ビーダルの家族は、老若男女のビッパとビーダルが二十匹ほどいる。
「気にするな。今日は俺が散歩の途中にポッチャマを二匹捕まえてきたから心配ない」
この巣のリーダー格のビーダルが、逃げてきたビーダルを励ました。
「リーダー、すまねえ。今日の食糧調達の当番は俺なのに…」
野生のポケモンは皆、自給自足で生きている。
餌をくれるトレーナーのいない野生のポケモンにとっては食糧調達は生活のうえで一番大事なことだ。
「しょうがねえよ。銀月のやつらは強すぎる。俺がお前と同じ立場なら同じ結果になってたさ。さぁ、そんなことより飯にしよう」
『銀月』というのは、逃がされた野生のポケモンを保護すべく働いている組織だ。ピカチュウもそこの一員で日夜保護のため活動している。
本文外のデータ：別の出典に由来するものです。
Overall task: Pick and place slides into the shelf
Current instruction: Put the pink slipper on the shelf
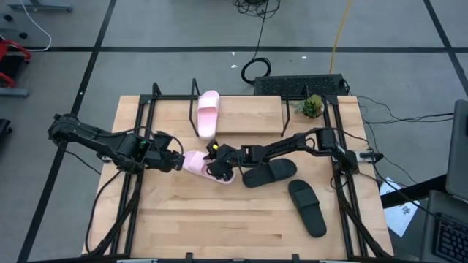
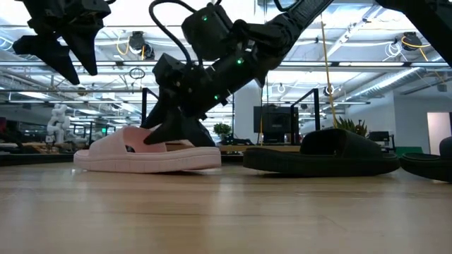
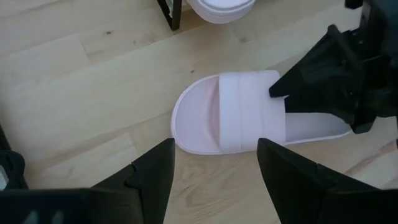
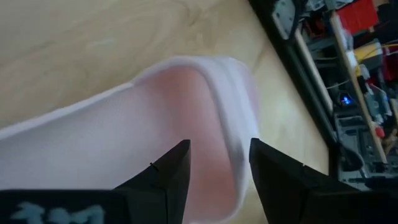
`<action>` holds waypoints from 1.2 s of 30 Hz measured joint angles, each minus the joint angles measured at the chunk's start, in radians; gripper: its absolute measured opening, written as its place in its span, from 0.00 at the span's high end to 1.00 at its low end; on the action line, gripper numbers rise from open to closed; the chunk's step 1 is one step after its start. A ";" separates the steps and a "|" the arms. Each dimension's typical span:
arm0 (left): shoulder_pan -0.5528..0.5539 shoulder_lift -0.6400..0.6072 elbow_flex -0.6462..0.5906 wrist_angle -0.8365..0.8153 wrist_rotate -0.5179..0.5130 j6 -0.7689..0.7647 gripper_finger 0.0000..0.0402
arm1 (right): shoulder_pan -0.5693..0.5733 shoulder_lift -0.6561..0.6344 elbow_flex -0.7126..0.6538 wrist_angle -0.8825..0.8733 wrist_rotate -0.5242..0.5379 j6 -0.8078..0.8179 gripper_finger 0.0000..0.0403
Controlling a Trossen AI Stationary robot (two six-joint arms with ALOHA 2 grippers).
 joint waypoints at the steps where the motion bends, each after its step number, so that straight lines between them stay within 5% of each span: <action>1: 0.001 0.000 0.000 -0.005 0.000 0.000 0.43 | -0.001 0.000 0.000 0.009 0.000 0.001 0.62; 18: 0.045 0.000 0.000 -0.010 -0.001 0.044 0.43 | -0.003 0.078 0.059 0.070 0.057 0.005 0.64; 28: 0.048 0.000 0.000 -0.010 0.007 0.052 0.43 | -0.005 0.088 0.111 0.041 0.153 -0.027 0.96; 36: 0.048 0.000 0.000 -0.012 0.007 0.077 0.43 | 0.022 0.018 0.112 -0.098 0.253 -0.032 0.99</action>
「しかし、銀月のやつらもわけのわからんことするぜよ。この世は弱肉強食だと言うのによ~」
ポッチャマの肉を頬張りながら一匹のビーダルが言った。
「命を守りたいんじゃないの?僕には自らの食糧を保護してる馬鹿にしか思えないけどwww」
まだ子供のビッパが笑いながら答える。
「かっこつけるのは勝手だけど、こっちはいい迷惑だぜ。今日もピカチュウがいなかったらこの食卓にイーブイの肉もあったのに…」
獲物を取り逃がしたビーダルも話に加わってきた。ピカチュウの行動は彼らにとって奇怪でしかない。
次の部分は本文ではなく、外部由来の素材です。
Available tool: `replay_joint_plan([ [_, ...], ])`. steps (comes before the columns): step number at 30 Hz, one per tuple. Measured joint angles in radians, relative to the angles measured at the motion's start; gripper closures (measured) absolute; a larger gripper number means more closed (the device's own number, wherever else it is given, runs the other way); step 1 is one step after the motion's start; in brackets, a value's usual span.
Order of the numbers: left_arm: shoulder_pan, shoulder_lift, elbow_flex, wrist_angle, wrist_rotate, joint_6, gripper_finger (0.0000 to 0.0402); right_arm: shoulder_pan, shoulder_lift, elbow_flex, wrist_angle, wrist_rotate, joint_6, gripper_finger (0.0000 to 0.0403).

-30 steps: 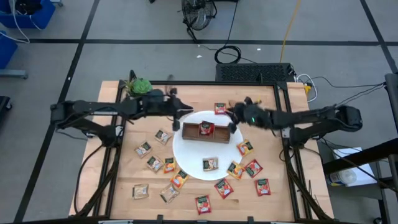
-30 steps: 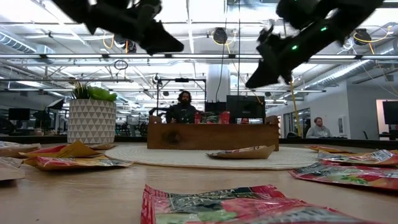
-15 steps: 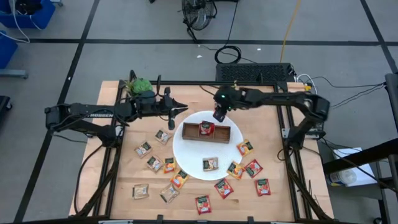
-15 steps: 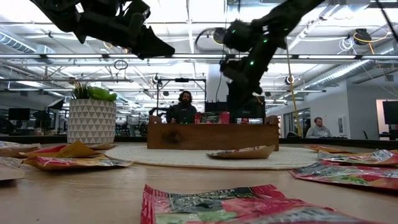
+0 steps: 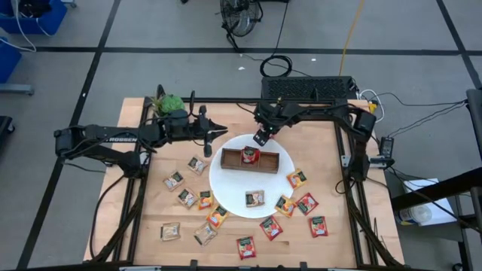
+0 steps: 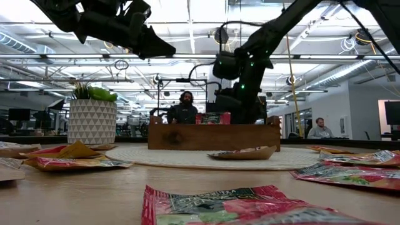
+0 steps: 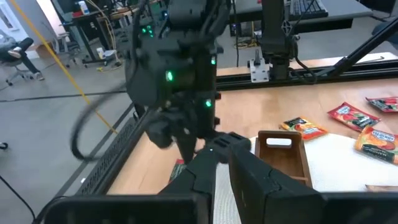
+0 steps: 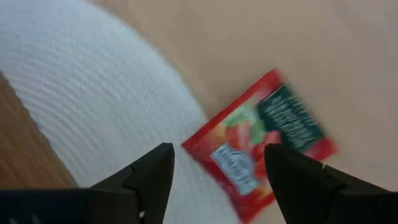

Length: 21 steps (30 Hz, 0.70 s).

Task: Pick & Place Tea
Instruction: Put the red tea bag into the middle section of the wooden organizer

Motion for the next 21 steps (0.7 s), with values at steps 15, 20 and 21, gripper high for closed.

「しかもあいつらってこの周辺だけじゃなくって210番道路や211番道路でも仲間を配置してやってるんだよねwすげー馬鹿じゃんwww」
「リーダー、ムクバードやラルトスの家族とかと手を組んであいつら潰すべきぜよ」
「まあ待て。今は我慢の時だ。あいつらはもう少しで終わる」
銀月の話題で盛り上がっていた面々だったが、リーダーの一言で一気に注目がリーダーに集まった。
「それはどういう意味ぜよ?」
「時期が来るまでのお楽しみだ」

231:名無しさん、君に決めた!
09/07/25 23:02:12
〈三話〉
獣道を走ること数分。ピカチュウは自身の巣に着いた。
ピカチュウの巣は、木の上に住居を建てていてヒマワキシティの家と似たような構造になっている。
ただ、四足歩行のポケモンでも出入りしやすいように階段は段差が低めの螺旋状階段だ。
「ピカチュウ君、おかえり」
巣の上からピカチュウに声をかけたポケモン、それはピカチュウの同居人であるオオタチだ。
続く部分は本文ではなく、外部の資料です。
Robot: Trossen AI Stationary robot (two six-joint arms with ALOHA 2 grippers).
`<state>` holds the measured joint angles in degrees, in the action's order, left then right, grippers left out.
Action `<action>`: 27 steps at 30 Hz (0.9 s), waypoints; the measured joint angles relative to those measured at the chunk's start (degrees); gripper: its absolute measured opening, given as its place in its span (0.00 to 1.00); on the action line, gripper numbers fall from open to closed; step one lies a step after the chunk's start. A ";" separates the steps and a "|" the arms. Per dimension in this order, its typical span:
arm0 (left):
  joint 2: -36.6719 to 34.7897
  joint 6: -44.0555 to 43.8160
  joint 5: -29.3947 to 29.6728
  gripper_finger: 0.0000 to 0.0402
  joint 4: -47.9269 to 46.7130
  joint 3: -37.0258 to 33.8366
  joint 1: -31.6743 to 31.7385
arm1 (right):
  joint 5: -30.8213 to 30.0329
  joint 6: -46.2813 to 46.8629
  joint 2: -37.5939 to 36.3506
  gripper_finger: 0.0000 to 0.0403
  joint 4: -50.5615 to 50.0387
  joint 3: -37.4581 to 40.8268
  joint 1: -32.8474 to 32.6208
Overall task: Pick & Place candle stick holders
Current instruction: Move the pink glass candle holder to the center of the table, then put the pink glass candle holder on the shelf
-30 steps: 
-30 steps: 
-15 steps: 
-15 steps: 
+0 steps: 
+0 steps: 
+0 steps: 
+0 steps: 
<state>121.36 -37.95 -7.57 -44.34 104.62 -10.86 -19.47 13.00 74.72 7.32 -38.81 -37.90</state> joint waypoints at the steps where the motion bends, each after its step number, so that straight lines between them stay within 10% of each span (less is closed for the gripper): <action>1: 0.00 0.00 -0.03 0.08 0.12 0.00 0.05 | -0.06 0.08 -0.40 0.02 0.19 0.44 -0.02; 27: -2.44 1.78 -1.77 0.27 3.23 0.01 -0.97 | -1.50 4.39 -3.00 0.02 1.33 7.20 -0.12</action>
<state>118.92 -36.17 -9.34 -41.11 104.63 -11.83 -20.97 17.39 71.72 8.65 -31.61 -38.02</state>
普段なら彼女の笑顔とおかえりの一言で気持ちが安らぐのだが、今はそれどころではない。
「今日も逃がされたポケモンがいたんだけど、今から治療できます?」
そう言って背中に背負っている負傷したイーブイを見せた。
「勿論。早く連れてきて」
ちなみにオオタチは以前ポケモンセンターで働く職員の手伝いをしていたことがあり、ポケモンの治療に関してはスペシャリストだ。
訳あって逃がされ、今はここにいる。
「はい!」
オオタチの返事を聞いた後、電光石火で階段を上った。

「ふぅ…。これで大丈夫よ」
オオタチの優れた技術のおかげで治療はすぐに終わり、オオタチはイーブイをベッドへ移した。
(早く元気になってくれよ…)
ピカチュウは横たわっているイーブイの右前足を両手で優しく握り、目を閉じ、回復を神に願った。